Can existing OKRs be changed?

Short answer: yes for individual and team goals, not so much for company goals.

Long answer: we don't recommend it for your first few OKRs as it's often how you can learn to adequately set targets. But if fundamental assumptions change - such as a change in the business, or the realization that what you're doing isn't working: absolutely!

It's obviously more problematic to change company goals because of their large impact. However, it's better to stop a goal that is going nowhere - especially early on.


Employees routinely get 100% on their goals. Am I doing it wrong?

Not necessarily. As we note, stretch goals aren't for everyone and perhaps your organization isn't ready for them. First thing to do is to objectively determine if performance is stagnating. Again your OKR tool should help here.

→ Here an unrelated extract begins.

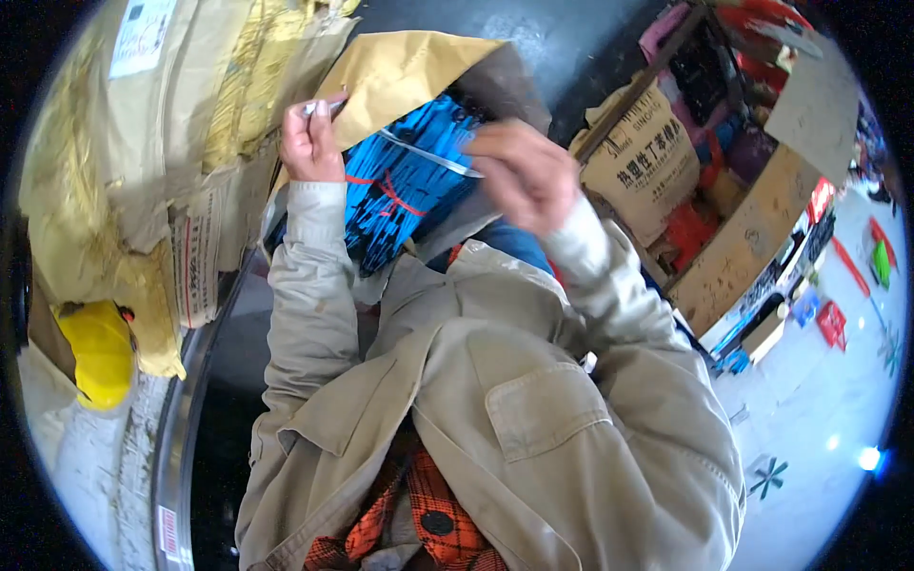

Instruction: Bundling blue rods with plastic ties and placing them into large sacks.

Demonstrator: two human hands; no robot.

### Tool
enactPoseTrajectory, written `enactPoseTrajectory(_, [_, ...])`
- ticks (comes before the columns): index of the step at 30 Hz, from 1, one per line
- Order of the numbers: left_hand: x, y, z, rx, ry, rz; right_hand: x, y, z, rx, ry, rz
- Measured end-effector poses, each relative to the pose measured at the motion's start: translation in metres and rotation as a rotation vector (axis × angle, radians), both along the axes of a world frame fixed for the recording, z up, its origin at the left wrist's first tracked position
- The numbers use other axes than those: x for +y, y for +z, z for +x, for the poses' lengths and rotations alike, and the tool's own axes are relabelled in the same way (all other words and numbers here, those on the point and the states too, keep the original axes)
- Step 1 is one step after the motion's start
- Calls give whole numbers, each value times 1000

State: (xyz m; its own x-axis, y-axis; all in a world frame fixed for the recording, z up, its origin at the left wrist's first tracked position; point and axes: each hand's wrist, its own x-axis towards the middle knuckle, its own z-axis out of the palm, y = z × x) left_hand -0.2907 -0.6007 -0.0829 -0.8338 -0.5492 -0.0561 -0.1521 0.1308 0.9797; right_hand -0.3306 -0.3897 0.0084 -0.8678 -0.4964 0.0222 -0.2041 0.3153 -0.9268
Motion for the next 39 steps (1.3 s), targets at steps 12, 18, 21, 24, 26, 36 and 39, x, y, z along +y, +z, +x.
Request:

If you feel that goals have become an administrative task, consider making them gradually more difficult. Start at the top and work your way down. Make sure that even company-wide goals have key results.


How to make people care?

The most common reason for apathy in the face of goals is that employees don't believe this is something management truly cares about. Explain why you're working with OKRs and lead by example.


How to avoid sandbagging?

It can be done by the manager making sure the key results really equates success. Peers can also play a role when OKRs are shared within a team.


My team just finished its goals. Now what?

At the end of a goal, whether you have individual goals or not, the team should get together and rate each OKR.

It's also useful to judge if the goal was too difficult or too easy. This is part of the learning experience.


How do I evaluate our goal process?

The best way to check if your process is working is to ask employees and line managers.

  • Was the timeframe adequate?
  • Was the goal difficulty well calibrated?
  • How long did it take you to write your goals?
  • How often have you updated or interacted with your goals?

Should I hire a consultant to help us draft OKRs?

OKRs are quite simple to manage so technically there's no need to hire a consultant. Your OKR tool should help employees write their goals.

But companies also routinely get external help with strategy and to diagnose any organizational change needed.


Should I use a software to manage my OKRs?

We're a *bit* biased since that's our bread and butter. But to be honest, not everybody needs a full-fledged system. Some people are happy with an Excel spreadsheet, others keep track of OKRs in Trello.

It may be fine in the beginning but it breaks down after 10 employees (~ 30 goals per quarter to navigate, update and analyze). Even for a single team with just team goals, checking in and automatically sharing information is a valuable first step.